Collected data
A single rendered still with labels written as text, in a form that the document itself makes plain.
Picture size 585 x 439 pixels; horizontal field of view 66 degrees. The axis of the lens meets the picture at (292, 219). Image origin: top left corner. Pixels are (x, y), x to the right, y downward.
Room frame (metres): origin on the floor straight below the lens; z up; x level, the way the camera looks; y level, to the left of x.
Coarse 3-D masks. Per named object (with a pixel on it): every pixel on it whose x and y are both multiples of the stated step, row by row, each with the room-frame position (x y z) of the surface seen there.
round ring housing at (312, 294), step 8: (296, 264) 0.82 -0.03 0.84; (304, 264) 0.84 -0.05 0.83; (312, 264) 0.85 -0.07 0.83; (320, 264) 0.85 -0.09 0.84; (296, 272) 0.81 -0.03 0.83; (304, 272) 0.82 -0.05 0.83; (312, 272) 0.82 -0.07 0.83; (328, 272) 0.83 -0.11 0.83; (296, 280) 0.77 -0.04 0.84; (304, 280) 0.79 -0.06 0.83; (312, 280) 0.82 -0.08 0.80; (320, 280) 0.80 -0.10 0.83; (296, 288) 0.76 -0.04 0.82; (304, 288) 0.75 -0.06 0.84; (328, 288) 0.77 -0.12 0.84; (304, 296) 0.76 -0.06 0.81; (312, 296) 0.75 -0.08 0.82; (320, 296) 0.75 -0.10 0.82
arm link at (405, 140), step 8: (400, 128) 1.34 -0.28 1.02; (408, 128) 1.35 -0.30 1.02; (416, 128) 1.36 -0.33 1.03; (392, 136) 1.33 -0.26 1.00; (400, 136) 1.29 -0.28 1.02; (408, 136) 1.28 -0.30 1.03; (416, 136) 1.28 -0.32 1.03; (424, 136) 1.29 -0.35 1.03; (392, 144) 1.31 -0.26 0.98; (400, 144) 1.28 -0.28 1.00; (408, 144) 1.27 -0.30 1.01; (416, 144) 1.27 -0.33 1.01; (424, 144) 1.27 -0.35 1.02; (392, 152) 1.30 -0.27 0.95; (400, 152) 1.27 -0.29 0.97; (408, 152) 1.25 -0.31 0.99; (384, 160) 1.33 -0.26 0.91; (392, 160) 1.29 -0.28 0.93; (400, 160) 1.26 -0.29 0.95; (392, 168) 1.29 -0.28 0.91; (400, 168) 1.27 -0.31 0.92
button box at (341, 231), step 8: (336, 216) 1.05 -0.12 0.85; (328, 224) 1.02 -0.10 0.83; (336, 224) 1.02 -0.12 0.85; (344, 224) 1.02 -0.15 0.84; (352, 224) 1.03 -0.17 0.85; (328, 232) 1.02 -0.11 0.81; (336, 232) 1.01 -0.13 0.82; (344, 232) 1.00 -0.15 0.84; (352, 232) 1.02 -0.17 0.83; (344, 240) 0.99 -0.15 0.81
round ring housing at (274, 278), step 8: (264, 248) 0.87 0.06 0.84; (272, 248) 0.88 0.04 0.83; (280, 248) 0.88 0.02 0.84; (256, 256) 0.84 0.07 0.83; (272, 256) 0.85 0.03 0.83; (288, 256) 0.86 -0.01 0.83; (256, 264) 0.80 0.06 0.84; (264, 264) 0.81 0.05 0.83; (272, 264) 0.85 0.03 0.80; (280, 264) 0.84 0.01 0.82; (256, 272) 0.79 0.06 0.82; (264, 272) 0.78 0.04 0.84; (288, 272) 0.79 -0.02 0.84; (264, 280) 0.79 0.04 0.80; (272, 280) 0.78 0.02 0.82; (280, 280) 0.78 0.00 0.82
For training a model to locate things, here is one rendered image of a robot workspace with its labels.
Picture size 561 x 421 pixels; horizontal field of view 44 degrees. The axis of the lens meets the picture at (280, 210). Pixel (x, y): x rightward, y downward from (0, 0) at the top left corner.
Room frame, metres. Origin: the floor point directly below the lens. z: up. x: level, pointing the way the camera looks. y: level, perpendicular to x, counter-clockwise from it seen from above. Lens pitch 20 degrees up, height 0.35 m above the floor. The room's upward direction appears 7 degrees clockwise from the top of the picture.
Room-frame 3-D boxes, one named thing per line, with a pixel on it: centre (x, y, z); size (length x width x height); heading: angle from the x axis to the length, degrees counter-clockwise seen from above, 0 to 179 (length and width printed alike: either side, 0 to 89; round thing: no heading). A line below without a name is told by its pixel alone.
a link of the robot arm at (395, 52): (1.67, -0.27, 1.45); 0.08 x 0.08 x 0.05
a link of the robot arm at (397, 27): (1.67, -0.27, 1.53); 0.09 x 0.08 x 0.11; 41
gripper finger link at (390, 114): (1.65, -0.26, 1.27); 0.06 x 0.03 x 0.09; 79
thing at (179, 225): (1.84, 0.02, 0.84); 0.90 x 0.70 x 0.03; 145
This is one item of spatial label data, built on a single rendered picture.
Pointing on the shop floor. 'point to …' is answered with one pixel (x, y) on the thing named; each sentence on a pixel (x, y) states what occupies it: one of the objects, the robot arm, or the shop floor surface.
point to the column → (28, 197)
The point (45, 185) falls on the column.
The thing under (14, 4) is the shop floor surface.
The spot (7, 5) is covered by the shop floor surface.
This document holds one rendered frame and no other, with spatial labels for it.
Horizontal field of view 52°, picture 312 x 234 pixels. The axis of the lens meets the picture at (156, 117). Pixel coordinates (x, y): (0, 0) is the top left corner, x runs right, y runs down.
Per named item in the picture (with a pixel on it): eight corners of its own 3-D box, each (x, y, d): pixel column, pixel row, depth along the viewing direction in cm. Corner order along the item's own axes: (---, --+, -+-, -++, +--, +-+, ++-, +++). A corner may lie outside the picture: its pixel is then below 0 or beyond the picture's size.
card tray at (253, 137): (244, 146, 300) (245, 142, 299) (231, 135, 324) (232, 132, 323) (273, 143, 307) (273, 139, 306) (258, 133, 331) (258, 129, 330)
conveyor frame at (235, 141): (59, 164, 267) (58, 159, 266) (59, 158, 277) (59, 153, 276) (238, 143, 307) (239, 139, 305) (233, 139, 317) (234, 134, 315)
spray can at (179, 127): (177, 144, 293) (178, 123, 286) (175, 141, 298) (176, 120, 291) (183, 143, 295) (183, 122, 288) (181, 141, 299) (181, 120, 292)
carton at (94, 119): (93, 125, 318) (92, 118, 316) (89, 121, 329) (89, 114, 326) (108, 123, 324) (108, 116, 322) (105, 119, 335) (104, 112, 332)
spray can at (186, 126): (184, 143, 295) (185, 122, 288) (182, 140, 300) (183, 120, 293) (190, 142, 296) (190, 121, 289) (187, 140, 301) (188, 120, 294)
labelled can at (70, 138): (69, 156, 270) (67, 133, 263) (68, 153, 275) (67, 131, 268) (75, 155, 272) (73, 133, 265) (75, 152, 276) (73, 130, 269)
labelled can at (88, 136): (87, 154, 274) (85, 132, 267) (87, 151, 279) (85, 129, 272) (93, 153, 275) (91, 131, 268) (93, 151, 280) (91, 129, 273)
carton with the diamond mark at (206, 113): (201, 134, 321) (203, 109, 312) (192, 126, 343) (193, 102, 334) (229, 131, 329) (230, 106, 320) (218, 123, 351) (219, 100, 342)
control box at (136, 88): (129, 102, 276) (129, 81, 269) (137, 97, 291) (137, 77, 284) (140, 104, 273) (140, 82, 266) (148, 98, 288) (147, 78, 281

**What this task involves:** Nothing should be altered. Set down all the data again.

**Solution to this problem:**
A single rendered still with labels written as text, in a form that the document itself makes plain.
Picture size 585 x 439 pixels; horizontal field of view 66 degrees. The axis of the lens meets the picture at (292, 219). Image origin: top left corner. Pixels are (x, y), x to the right, y downward.
Room frame (metres): origin on the floor straight below the lens; z up; x level, the way the camera looks; y level, to the left of x.
Coarse 3-D masks. Per named object (with a pixel on it): every pixel on it whose x and y are both multiples of the stated step, row by row, each with the room-frame position (x y z) of the surface seen there.
round ring housing at (312, 294), step 8: (296, 264) 0.82 -0.03 0.84; (304, 264) 0.84 -0.05 0.83; (312, 264) 0.85 -0.07 0.83; (320, 264) 0.85 -0.09 0.84; (296, 272) 0.81 -0.03 0.83; (304, 272) 0.82 -0.05 0.83; (312, 272) 0.82 -0.07 0.83; (328, 272) 0.83 -0.11 0.83; (296, 280) 0.77 -0.04 0.84; (304, 280) 0.79 -0.06 0.83; (312, 280) 0.82 -0.08 0.80; (320, 280) 0.80 -0.10 0.83; (296, 288) 0.76 -0.04 0.82; (304, 288) 0.75 -0.06 0.84; (328, 288) 0.77 -0.12 0.84; (304, 296) 0.76 -0.06 0.81; (312, 296) 0.75 -0.08 0.82; (320, 296) 0.75 -0.10 0.82
arm link at (405, 140), step 8: (400, 128) 1.34 -0.28 1.02; (408, 128) 1.35 -0.30 1.02; (416, 128) 1.36 -0.33 1.03; (392, 136) 1.33 -0.26 1.00; (400, 136) 1.29 -0.28 1.02; (408, 136) 1.28 -0.30 1.03; (416, 136) 1.28 -0.32 1.03; (424, 136) 1.29 -0.35 1.03; (392, 144) 1.31 -0.26 0.98; (400, 144) 1.28 -0.28 1.00; (408, 144) 1.27 -0.30 1.01; (416, 144) 1.27 -0.33 1.01; (424, 144) 1.27 -0.35 1.02; (392, 152) 1.30 -0.27 0.95; (400, 152) 1.27 -0.29 0.97; (408, 152) 1.25 -0.31 0.99; (384, 160) 1.33 -0.26 0.91; (392, 160) 1.29 -0.28 0.93; (400, 160) 1.26 -0.29 0.95; (392, 168) 1.29 -0.28 0.91; (400, 168) 1.27 -0.31 0.92
button box at (341, 231), step 8: (336, 216) 1.05 -0.12 0.85; (328, 224) 1.02 -0.10 0.83; (336, 224) 1.02 -0.12 0.85; (344, 224) 1.02 -0.15 0.84; (352, 224) 1.03 -0.17 0.85; (328, 232) 1.02 -0.11 0.81; (336, 232) 1.01 -0.13 0.82; (344, 232) 1.00 -0.15 0.84; (352, 232) 1.02 -0.17 0.83; (344, 240) 0.99 -0.15 0.81
round ring housing at (274, 278), step 8: (264, 248) 0.87 0.06 0.84; (272, 248) 0.88 0.04 0.83; (280, 248) 0.88 0.02 0.84; (256, 256) 0.84 0.07 0.83; (272, 256) 0.85 0.03 0.83; (288, 256) 0.86 -0.01 0.83; (256, 264) 0.80 0.06 0.84; (264, 264) 0.81 0.05 0.83; (272, 264) 0.85 0.03 0.80; (280, 264) 0.84 0.01 0.82; (256, 272) 0.79 0.06 0.82; (264, 272) 0.78 0.04 0.84; (288, 272) 0.79 -0.02 0.84; (264, 280) 0.79 0.04 0.80; (272, 280) 0.78 0.02 0.82; (280, 280) 0.78 0.00 0.82
For training a model to locate things, here is one rendered image of a robot workspace with its labels.
Picture size 561 x 421 pixels; horizontal field of view 44 degrees. The axis of the lens meets the picture at (280, 210). Pixel (x, y): x rightward, y downward from (0, 0) at the top left corner.
Room frame, metres. Origin: the floor point directly below the lens. z: up. x: level, pointing the way the camera looks. y: level, perpendicular to x, counter-clockwise from it seen from above. Lens pitch 20 degrees up, height 0.35 m above the floor. The room's upward direction appears 7 degrees clockwise from the top of the picture.
Room-frame 3-D boxes, one named thing per line, with a pixel on it: centre (x, y, z); size (length x width x height); heading: angle from the x axis to the length, degrees counter-clockwise seen from above, 0 to 179 (length and width printed alike: either side, 0 to 89; round thing: no heading). A line below without a name is told by its pixel alone.
a link of the robot arm at (395, 52): (1.67, -0.27, 1.45); 0.08 x 0.08 x 0.05
a link of the robot arm at (397, 27): (1.67, -0.27, 1.53); 0.09 x 0.08 x 0.11; 41
gripper finger link at (390, 114): (1.65, -0.26, 1.27); 0.06 x 0.03 x 0.09; 79
thing at (179, 225): (1.84, 0.02, 0.84); 0.90 x 0.70 x 0.03; 145
This is one item of spatial label data, built on a single rendered picture.
Pointing on the shop floor. 'point to …' is answered with one pixel (x, y) on the thing named; each sentence on a pixel (x, y) states what occupies it: one of the objects, the robot arm, or the shop floor surface.
point to the column → (28, 197)
The point (45, 185) falls on the column.
The thing under (14, 4) is the shop floor surface.
The spot (7, 5) is covered by the shop floor surface.
This document holds one rendered frame and no other, with spatial labels for it.
Horizontal field of view 52°, picture 312 x 234 pixels. The axis of the lens meets the picture at (156, 117). Pixel coordinates (x, y): (0, 0) is the top left corner, x runs right, y runs down.
Per named item in the picture (with a pixel on it): eight corners of its own 3-D box, each (x, y, d): pixel column, pixel row, depth along the viewing direction in cm. Corner order along the item's own axes: (---, --+, -+-, -++, +--, +-+, ++-, +++). A corner may lie outside the picture: its pixel is then below 0 or beyond the picture's size.
card tray at (253, 137): (244, 146, 300) (245, 142, 299) (231, 135, 324) (232, 132, 323) (273, 143, 307) (273, 139, 306) (258, 133, 331) (258, 129, 330)
conveyor frame at (235, 141): (59, 164, 267) (58, 159, 266) (59, 158, 277) (59, 153, 276) (238, 143, 307) (239, 139, 305) (233, 139, 317) (234, 134, 315)
spray can at (179, 127): (177, 144, 293) (178, 123, 286) (175, 141, 298) (176, 120, 291) (183, 143, 295) (183, 122, 288) (181, 141, 299) (181, 120, 292)
carton at (94, 119): (93, 125, 318) (92, 118, 316) (89, 121, 329) (89, 114, 326) (108, 123, 324) (108, 116, 322) (105, 119, 335) (104, 112, 332)
spray can at (186, 126): (184, 143, 295) (185, 122, 288) (182, 140, 300) (183, 120, 293) (190, 142, 296) (190, 121, 289) (187, 140, 301) (188, 120, 294)
labelled can at (70, 138): (69, 156, 270) (67, 133, 263) (68, 153, 275) (67, 131, 268) (75, 155, 272) (73, 133, 265) (75, 152, 276) (73, 130, 269)
labelled can at (88, 136): (87, 154, 274) (85, 132, 267) (87, 151, 279) (85, 129, 272) (93, 153, 275) (91, 131, 268) (93, 151, 280) (91, 129, 273)
carton with the diamond mark at (206, 113): (201, 134, 321) (203, 109, 312) (192, 126, 343) (193, 102, 334) (229, 131, 329) (230, 106, 320) (218, 123, 351) (219, 100, 342)
control box at (136, 88): (129, 102, 276) (129, 81, 269) (137, 97, 291) (137, 77, 284) (140, 104, 273) (140, 82, 266) (148, 98, 288) (147, 78, 281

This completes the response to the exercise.